▶ **About this exercise**:
"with" is the word to look for; copy each line of the listing where it occurs.

▶ **Recorded information**:
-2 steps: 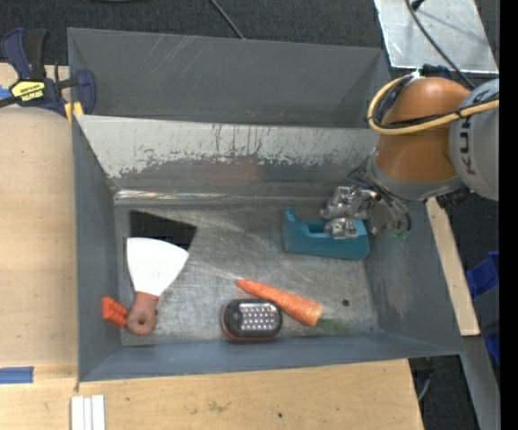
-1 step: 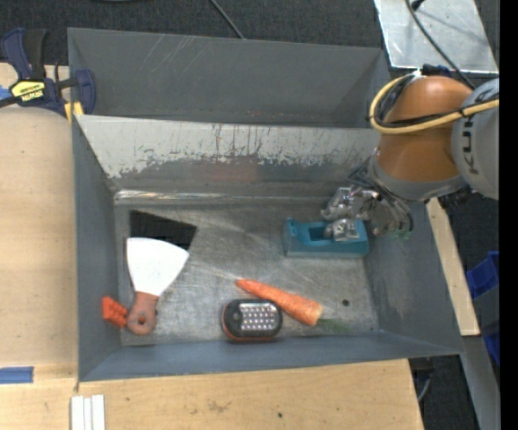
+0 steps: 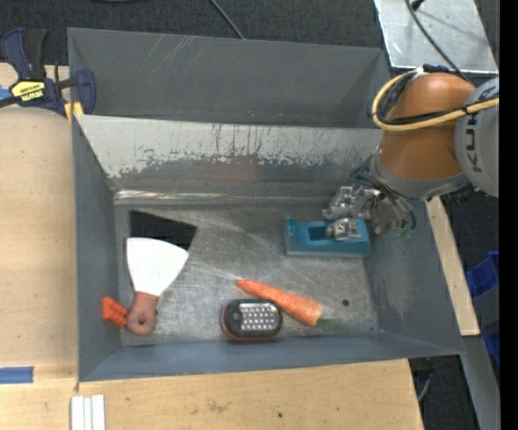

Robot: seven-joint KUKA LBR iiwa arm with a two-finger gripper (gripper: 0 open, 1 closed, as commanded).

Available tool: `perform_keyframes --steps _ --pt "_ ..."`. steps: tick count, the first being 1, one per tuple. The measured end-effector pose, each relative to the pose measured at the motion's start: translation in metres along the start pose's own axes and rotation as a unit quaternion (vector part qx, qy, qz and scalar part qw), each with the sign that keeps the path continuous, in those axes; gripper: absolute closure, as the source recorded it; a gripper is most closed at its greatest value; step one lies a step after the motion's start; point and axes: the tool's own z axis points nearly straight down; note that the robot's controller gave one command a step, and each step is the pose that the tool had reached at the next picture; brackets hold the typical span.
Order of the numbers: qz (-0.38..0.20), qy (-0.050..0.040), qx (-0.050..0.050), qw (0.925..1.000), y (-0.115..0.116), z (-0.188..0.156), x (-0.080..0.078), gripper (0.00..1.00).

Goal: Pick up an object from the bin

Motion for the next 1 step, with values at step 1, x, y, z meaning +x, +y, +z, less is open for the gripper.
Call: perform_keyframes --steps 1 --pt "0.0 0.001 0.0 1.0 -0.0001 -0.0082 0.0001 1.0"
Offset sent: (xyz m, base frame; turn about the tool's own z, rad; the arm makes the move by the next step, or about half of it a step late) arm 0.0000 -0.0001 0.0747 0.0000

▶ **Answer**:
Robot: seven-joint KUKA LBR iiwa arm with a two-finger gripper (gripper: 0 open, 1 closed, as commanded).
Available tool: `perform_keyframes --steps _ --pt "_ ..."`. steps: tick count, the first being 1, one per tuple. The measured end-effector pose, each relative to the pose measured at the motion's start: translation in metres along the start pose's own axes and rotation as a unit quaternion (vector part qx, qy, qz and scalar part qw), each with the sign that keeps the path continuous, in those axes; gripper: absolute closure, as the source recorded it; a gripper is most closed at its greatest value; step one lies a step after the motion's start; point and axes: the tool's own z axis points nearly straight down; note that the robot's controller gave one command a step, and each step is the pose that the tool had reached at the next picture; brackets hold the typical span.
Motion for the next 1 step, with values at step 1, x, y, z meaning +x, +y, +z, less is open for the gripper.

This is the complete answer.